Please report how many lines of the listing contain the string "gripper", giving the number only.
======== INFORMATION PROVIDED
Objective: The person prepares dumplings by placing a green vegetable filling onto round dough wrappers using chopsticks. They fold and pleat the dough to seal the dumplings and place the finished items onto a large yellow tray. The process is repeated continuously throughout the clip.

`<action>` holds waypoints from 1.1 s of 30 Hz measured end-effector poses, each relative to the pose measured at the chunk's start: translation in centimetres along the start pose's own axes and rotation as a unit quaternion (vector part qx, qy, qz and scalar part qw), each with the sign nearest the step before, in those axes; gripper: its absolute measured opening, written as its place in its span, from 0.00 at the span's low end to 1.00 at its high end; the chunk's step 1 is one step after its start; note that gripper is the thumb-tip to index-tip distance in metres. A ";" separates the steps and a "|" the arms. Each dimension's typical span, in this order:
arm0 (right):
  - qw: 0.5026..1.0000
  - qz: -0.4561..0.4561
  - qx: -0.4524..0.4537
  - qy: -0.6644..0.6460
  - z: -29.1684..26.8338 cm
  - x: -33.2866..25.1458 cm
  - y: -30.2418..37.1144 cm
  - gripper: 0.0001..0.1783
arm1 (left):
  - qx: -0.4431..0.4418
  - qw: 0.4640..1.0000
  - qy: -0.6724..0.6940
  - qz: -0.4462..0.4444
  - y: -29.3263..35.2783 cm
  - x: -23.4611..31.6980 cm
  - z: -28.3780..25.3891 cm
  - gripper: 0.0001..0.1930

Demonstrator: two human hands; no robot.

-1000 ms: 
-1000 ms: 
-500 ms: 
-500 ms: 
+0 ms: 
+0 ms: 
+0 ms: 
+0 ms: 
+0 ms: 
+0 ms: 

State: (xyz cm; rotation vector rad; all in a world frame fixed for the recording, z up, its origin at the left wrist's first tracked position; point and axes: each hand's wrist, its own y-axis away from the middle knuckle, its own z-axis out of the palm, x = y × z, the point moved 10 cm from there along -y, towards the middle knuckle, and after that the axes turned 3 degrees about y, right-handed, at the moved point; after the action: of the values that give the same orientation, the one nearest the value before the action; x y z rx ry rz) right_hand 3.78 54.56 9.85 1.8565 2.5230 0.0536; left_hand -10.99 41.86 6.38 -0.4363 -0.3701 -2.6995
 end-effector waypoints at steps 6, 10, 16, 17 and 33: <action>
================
* [EXPECTED ANSWER]
3